# Type of Coffee Maker in renovated Saratoga Springs



## ral (Mar 12, 2022)

Does anyone know the type and size of coffee maker - Keurig, drip (basket or cone filter), 4 cup or 8-12 cup - provided in the renovated 1 bedroom villas at Saratoga Springs?


----------



## dioxide45 (Mar 12, 2022)

ral said:


> Does anyone know the type and size of coffee maker - Keurig, drip (basket or cone filter), 4 cup or 8-12 cup - provided in the renovated 1 bedroom villas at Saratoga Springs?

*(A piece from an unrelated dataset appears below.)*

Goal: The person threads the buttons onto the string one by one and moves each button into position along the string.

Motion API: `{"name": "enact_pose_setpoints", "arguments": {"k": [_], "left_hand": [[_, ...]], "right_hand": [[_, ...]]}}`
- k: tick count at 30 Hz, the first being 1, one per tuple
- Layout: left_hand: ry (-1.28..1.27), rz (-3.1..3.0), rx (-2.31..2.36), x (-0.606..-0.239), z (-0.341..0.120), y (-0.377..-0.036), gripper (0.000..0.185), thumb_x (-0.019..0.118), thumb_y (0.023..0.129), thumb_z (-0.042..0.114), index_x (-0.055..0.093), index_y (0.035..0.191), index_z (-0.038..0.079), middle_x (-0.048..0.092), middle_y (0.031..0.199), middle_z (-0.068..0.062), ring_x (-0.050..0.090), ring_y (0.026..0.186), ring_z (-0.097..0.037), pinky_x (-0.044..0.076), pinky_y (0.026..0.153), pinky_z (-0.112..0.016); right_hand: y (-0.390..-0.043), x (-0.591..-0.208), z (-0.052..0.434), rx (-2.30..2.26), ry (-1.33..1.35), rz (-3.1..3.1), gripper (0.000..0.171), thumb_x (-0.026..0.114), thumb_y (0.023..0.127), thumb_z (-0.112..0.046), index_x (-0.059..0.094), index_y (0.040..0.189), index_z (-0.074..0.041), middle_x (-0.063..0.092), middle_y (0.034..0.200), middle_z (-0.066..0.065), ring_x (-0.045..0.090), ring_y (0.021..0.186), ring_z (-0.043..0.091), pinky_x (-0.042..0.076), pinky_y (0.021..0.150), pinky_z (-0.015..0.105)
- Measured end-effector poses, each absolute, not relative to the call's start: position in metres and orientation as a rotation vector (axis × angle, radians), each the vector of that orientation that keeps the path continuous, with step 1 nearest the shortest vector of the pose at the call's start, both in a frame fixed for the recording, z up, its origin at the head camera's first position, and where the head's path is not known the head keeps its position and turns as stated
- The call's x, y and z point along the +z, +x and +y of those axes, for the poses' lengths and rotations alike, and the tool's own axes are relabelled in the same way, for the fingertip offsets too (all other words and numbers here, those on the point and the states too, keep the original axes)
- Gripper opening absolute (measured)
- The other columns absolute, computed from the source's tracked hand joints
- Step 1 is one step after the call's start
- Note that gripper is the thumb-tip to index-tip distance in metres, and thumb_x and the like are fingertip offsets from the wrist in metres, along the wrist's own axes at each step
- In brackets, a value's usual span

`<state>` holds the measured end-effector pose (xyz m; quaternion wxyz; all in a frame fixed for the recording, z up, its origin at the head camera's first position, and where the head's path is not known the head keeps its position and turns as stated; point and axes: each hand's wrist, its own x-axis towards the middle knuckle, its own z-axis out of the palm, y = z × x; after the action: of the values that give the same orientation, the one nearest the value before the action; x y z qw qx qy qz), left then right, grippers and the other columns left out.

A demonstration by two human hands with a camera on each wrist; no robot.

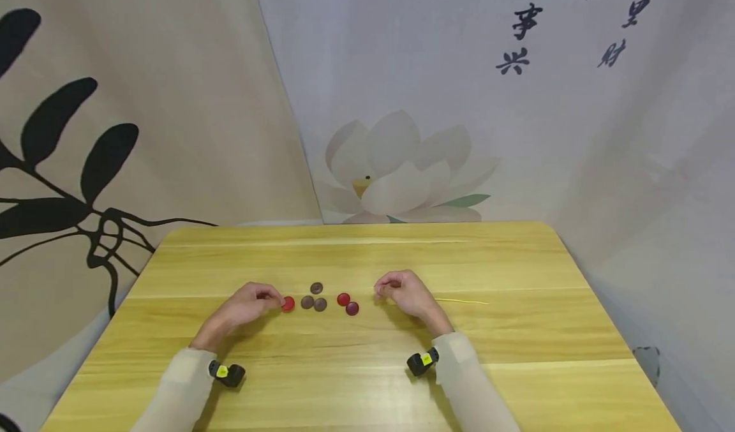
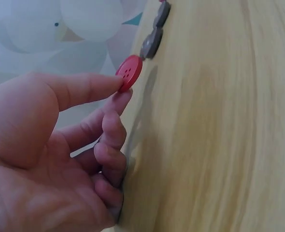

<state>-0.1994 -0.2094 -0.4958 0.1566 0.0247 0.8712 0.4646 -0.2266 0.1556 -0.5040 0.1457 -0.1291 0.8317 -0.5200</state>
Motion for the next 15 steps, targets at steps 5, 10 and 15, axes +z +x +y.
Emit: {"name": "enact_pose_setpoints", "arguments": {"k": [5,10,15], "left_hand": [[0.024,2.529,1.351,-0.493,-0.206,-0.199,0.011,0.066,0.092,0.015,0.073,0.092,0.007,0.062,0.090,-0.005,0.051,0.082,-0.019,0.041,0.071,-0.032],[-0.016,2.540,1.397,-0.488,-0.199,-0.197,0.011,0.067,0.091,0.016,0.071,0.093,0.006,0.061,0.087,-0.007,0.049,0.076,-0.018,0.041,0.066,-0.030],[0.020,2.523,1.477,-0.484,-0.191,-0.194,0.012,0.066,0.093,0.015,0.070,0.094,0.004,0.061,0.087,-0.012,0.047,0.070,-0.016,0.040,0.061,-0.028]], "right_hand": [[-0.225,-0.499,0.155,-1.522,-0.357,2.415,0.015,0.060,0.098,-0.010,0.072,0.100,-0.002,0.072,0.090,0.009,0.064,0.089,0.022,0.050,0.072,0.033],[-0.224,-0.494,0.155,-1.556,-0.369,2.422,0.015,0.062,0.097,-0.012,0.072,0.101,-0.001,0.072,0.090,0.009,0.065,0.091,0.027,0.049,0.072,0.034],[-0.222,-0.490,0.156,-1.573,-0.348,2.422,0.016,0.062,0.097,-0.012,0.072,0.102,0.000,0.072,0.089,0.006,0.066,0.094,0.030,0.050,0.077,0.038]]}}
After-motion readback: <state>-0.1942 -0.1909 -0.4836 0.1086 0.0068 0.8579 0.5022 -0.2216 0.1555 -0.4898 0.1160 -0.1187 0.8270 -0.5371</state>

I think all the Disney resorts use a Mr Coffee drip style coffee maker. This video shows the coffee maker. Video will start playing at the timestamp it is shown.


----------



## bnoble (Mar 12, 2022)

I’m in one now: drip, basket (not cone)


----------



## Deb & Bill (Mar 12, 2022)

Mr Coffee flat bottom basket type. 10-12 cups. We were there this week.


----------



## ral (Mar 13, 2022)

Deb & Bill said:


> Mr Coffee flat bottom basket type. 10-12 cups. We were there this week.


Thanks, I appreciate your responses.


----------



## TheHolleys87 (Mar 13, 2022)

There have been reports of dual type coffeemakers, with both drip pot and pod capabilities, appearing in DVC villas, but so far they’ve been seen in the 3 BR Grand Villas only.


----------